--- GIVEN RECORDS Enclosed Below ---
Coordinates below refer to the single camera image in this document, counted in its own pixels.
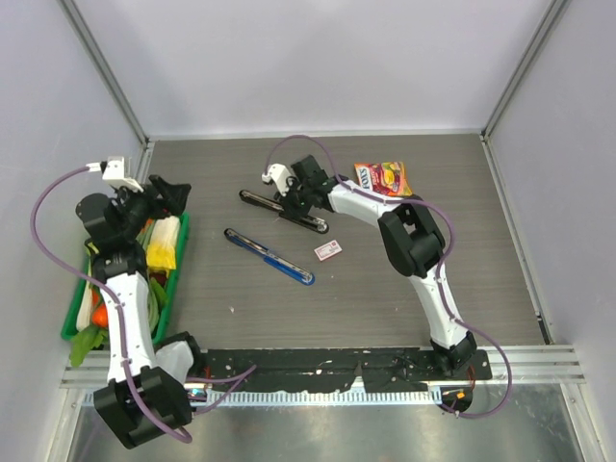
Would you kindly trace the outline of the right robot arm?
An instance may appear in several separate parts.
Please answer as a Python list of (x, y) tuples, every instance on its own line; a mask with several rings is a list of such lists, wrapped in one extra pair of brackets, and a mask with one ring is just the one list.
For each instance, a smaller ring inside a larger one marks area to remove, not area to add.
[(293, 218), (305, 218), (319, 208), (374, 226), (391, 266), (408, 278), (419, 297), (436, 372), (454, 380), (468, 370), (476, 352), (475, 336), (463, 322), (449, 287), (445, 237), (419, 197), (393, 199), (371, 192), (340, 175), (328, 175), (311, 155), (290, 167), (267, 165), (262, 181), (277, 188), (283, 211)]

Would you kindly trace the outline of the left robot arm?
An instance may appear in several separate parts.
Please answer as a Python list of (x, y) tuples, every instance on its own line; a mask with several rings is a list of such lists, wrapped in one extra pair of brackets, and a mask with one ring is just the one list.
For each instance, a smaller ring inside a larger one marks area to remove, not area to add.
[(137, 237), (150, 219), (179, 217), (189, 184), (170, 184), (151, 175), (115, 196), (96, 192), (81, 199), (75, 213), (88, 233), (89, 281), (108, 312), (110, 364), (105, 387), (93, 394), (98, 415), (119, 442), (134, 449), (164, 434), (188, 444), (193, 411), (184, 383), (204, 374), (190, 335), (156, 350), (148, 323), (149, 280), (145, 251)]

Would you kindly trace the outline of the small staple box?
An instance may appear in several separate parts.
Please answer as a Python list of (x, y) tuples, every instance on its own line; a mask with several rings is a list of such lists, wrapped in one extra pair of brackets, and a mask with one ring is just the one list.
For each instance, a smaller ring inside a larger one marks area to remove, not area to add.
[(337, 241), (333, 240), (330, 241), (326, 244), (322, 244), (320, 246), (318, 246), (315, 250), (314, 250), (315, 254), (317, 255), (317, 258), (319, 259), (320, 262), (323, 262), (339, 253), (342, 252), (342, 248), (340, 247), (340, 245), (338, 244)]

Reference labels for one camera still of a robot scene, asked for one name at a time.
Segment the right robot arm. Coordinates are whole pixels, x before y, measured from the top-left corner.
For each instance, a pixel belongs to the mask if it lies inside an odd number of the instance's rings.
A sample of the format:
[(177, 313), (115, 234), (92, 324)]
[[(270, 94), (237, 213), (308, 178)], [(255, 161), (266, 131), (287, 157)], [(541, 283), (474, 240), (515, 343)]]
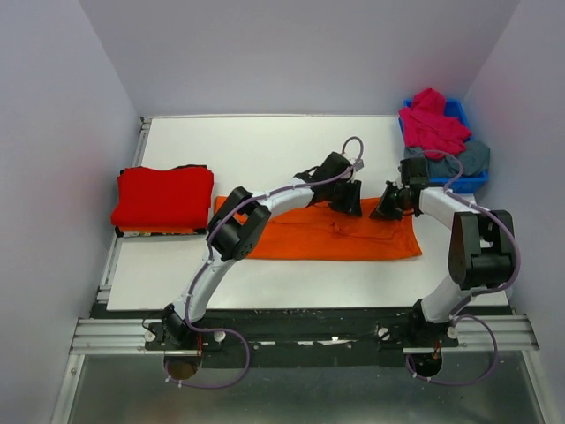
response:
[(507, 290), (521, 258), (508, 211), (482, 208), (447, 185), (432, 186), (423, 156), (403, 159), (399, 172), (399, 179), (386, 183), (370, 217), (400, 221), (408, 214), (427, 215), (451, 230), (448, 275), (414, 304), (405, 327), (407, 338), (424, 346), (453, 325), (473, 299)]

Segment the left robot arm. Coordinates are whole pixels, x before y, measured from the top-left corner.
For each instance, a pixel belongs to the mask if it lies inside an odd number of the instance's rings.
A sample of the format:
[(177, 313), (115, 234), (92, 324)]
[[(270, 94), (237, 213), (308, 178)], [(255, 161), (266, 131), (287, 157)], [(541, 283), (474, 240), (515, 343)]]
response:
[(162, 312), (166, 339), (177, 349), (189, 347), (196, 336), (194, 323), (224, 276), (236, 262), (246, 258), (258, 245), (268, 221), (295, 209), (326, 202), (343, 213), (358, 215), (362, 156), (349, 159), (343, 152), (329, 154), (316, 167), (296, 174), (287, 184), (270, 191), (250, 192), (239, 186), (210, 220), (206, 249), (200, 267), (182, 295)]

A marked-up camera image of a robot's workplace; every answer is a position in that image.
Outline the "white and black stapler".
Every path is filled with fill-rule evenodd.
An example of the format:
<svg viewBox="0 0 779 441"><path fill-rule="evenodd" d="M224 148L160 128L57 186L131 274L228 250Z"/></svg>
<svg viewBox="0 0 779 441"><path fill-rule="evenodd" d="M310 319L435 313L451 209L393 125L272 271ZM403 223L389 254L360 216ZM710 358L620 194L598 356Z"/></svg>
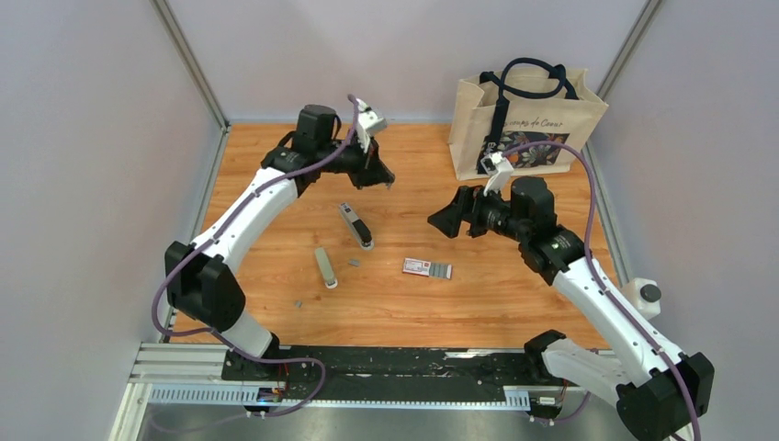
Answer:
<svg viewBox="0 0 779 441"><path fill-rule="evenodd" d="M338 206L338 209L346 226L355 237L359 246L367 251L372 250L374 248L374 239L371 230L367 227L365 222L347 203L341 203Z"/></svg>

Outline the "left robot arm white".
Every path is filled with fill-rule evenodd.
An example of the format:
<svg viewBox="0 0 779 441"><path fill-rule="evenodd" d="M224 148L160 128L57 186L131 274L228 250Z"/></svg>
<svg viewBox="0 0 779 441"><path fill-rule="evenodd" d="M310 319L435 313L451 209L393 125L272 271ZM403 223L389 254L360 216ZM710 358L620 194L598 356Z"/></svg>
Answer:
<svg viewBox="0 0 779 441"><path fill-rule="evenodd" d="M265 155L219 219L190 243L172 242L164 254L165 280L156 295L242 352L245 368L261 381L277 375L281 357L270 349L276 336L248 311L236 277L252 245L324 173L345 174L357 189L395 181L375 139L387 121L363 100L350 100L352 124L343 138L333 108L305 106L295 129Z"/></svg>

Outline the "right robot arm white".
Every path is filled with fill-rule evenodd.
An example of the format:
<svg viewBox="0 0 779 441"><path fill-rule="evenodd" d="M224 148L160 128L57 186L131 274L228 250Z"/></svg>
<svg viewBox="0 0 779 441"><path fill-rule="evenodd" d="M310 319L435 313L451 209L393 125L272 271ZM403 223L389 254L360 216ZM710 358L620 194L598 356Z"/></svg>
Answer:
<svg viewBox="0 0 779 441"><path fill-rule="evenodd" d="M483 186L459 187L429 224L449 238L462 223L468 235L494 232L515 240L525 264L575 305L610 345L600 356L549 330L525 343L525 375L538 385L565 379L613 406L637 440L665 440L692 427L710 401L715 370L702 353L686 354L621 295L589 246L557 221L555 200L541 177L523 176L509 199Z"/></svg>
--- End of Enclosed GIVEN RECORDS ---
--- GIVEN RECORDS Enclosed Below ---
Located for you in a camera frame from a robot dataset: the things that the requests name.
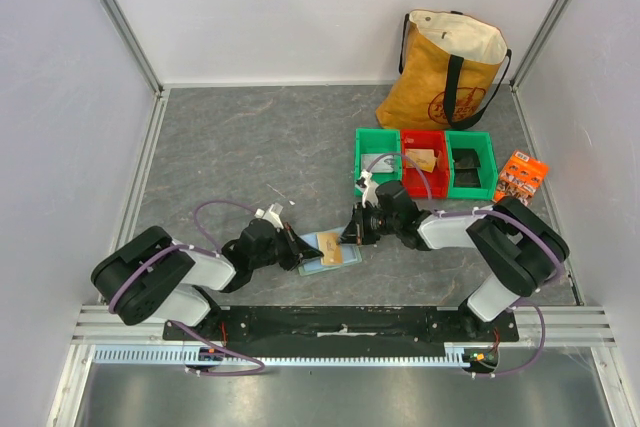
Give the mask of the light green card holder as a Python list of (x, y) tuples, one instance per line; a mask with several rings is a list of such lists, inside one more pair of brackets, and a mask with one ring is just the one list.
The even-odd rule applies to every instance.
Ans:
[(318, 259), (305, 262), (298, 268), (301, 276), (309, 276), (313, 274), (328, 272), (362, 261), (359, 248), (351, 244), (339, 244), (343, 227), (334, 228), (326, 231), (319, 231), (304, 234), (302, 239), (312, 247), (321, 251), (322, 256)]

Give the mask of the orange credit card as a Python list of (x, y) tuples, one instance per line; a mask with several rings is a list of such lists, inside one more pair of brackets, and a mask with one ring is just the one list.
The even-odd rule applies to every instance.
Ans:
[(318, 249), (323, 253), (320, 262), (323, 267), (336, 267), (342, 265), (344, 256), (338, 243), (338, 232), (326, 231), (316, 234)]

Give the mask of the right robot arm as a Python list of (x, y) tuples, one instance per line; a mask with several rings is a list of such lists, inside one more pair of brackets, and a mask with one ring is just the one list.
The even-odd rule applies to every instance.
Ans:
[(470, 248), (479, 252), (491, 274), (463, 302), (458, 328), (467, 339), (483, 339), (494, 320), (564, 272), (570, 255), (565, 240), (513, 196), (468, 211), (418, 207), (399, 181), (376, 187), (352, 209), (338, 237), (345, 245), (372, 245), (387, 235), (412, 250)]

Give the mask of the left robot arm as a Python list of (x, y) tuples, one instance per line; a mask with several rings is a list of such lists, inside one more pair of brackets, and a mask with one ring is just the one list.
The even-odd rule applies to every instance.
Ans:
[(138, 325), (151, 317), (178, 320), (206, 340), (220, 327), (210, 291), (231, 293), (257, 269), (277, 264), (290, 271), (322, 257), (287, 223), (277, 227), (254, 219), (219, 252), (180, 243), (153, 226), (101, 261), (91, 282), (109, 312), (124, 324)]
--- End of Enclosed GIVEN RECORDS ---
PROBLEM STATEMENT »
Lines containing the word "whole" are to be located in the entries and copied.

REPLY TO THE TASK »
Segment the right robot arm. Coordinates are whole pixels, x before y, measured from the top-left corner.
Segment the left robot arm. Coordinates are whole pixels, x before y, measured from the top-left corner.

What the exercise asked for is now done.